Cicily concealed her resentment of the patronizing manner, and replied with no apparent diminution in her amiability:

"That's just it: I am jealous!"

"Good heavens!" Hamilton cried, indignantly. "Surely, you know that I never think twice of any woman I meet in business."

The wife smiled in high disdain.

"Woman!" she ejaculated, with scornful emphasis. "I'm not in the least afraid of any woman being more to you than I am, Charles. Just let one try!"

"Why, what would you do?" Hamilton inquired, curiously.

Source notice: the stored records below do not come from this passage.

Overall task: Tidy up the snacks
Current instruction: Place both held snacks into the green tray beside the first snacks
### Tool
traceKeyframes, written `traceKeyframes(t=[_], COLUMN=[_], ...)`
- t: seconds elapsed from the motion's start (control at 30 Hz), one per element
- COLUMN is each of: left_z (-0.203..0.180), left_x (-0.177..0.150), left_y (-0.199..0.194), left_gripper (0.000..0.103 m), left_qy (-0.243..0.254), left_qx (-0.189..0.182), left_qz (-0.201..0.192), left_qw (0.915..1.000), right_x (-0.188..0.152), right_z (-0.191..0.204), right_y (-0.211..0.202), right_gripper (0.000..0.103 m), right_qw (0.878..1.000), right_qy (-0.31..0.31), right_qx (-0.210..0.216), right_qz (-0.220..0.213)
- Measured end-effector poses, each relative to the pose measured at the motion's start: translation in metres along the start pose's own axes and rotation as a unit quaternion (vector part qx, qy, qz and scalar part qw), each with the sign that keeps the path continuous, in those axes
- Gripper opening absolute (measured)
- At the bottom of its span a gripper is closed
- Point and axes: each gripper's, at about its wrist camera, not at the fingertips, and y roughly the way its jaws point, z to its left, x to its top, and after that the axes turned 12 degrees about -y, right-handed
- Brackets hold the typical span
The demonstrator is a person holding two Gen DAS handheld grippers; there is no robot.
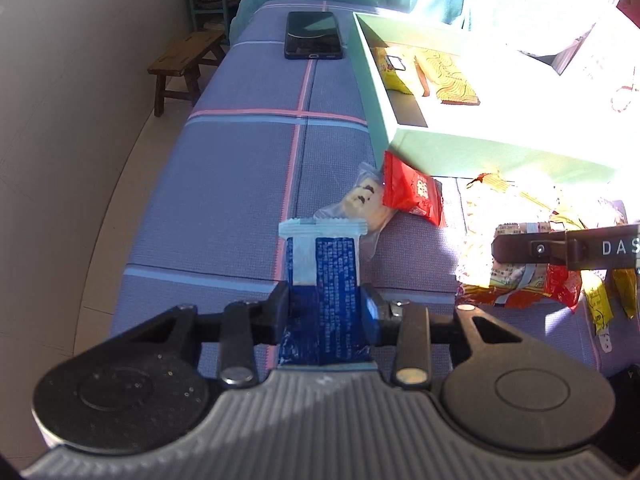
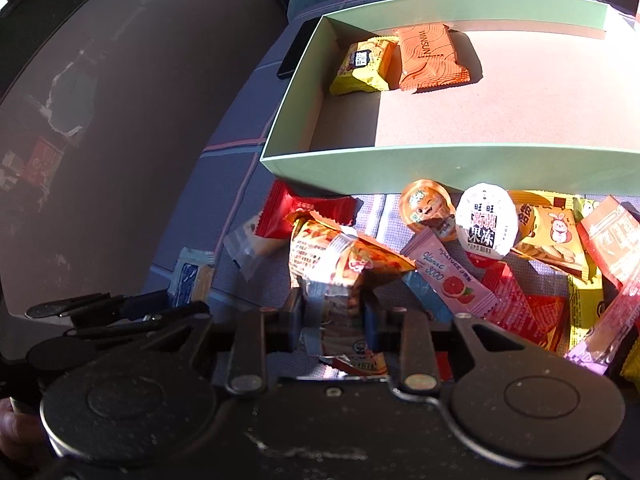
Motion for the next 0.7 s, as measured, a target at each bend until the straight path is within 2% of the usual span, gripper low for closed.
traceKeyframes(t=[0.13,0.27,0.4,0.63,0.67,0.7], left_z=[-0.025,-0.062,-0.097,-0.117,-0.117,-0.113], left_x=[0.033,0.072,0.111,0.137,0.138,0.137], left_y=[-0.014,-0.006,0.025,0.072,0.075,0.076], left_gripper=[0.036,0.036,0.036,0.037,0.037,0.038], left_qy=[0.025,0.049,0.061,0.069,0.071,0.071], left_qx=[-0.022,-0.039,-0.048,-0.026,-0.022,-0.020], left_qz=[-0.037,-0.066,-0.060,-0.038,-0.038,-0.042], left_qw=[0.9988,0.9958,0.9952,0.9965,0.9965,0.9964], right_x=[0.030,0.073,0.109,0.134,0.135,0.136], right_z=[-0.014,-0.039,-0.065,-0.094,-0.097,-0.100], right_y=[-0.024,-0.036,-0.027,0.010,0.016,0.020], right_gripper=[0.029,0.029,0.029,0.029,0.032,0.042], right_qw=[0.999,0.998,0.998,0.999,0.999,0.998], right_qy=[0.002,0.008,0.013,0.039,0.044,0.054], right_qx=[-0.011,-0.034,-0.049,-0.033,-0.021,-0.012], right_qz=[-0.037,-0.059,-0.043,-0.010,-0.004,-0.001])
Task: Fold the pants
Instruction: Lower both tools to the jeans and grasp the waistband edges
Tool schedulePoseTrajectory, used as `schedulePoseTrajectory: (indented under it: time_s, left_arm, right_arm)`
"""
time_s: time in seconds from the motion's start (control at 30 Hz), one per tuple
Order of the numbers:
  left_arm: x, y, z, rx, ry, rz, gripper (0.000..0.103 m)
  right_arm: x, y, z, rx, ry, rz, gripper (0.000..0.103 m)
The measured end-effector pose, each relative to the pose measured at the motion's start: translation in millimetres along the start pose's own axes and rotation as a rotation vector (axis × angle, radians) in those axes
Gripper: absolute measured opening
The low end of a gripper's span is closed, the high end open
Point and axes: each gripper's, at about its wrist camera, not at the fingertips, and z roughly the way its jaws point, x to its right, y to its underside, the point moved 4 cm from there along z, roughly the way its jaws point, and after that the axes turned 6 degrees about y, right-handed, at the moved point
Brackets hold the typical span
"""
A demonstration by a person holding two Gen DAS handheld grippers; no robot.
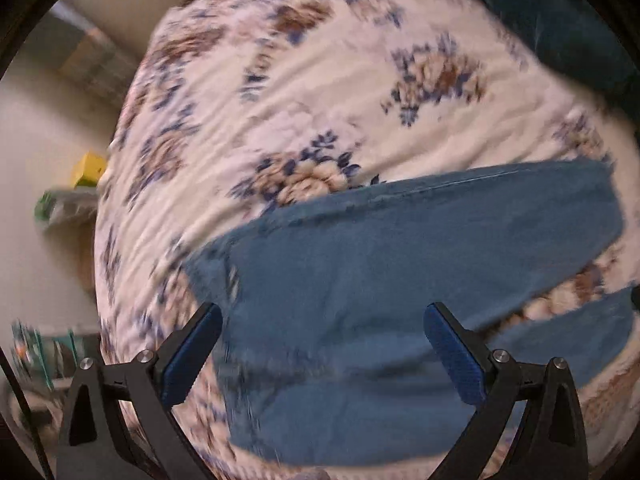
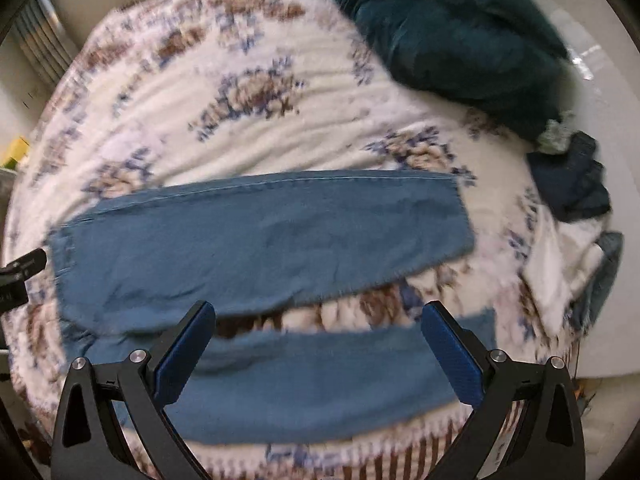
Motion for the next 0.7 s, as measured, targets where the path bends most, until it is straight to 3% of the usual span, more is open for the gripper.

The answer was swift and vigorous, pregnant with the insolent consciousness of power that is the prerogative of a lovely woman. Cicily leaned forward in her chair, and the golden eyes darkened and flashed.

"Why, I'd beat her! I'd be everything to you that she was—and more. I'd outdress her, I'd out-talk her, I'd outwit her, I'd out-think her. I'd play on your love and on your masculine jealousy. Oh, there'd be plenty of men to play the play with me. I'd be more alluring, more fascinating, more difficult, until I held you safe again in the hollow of my hand, and then—why, then, I'd be very much tempted to throw you away!"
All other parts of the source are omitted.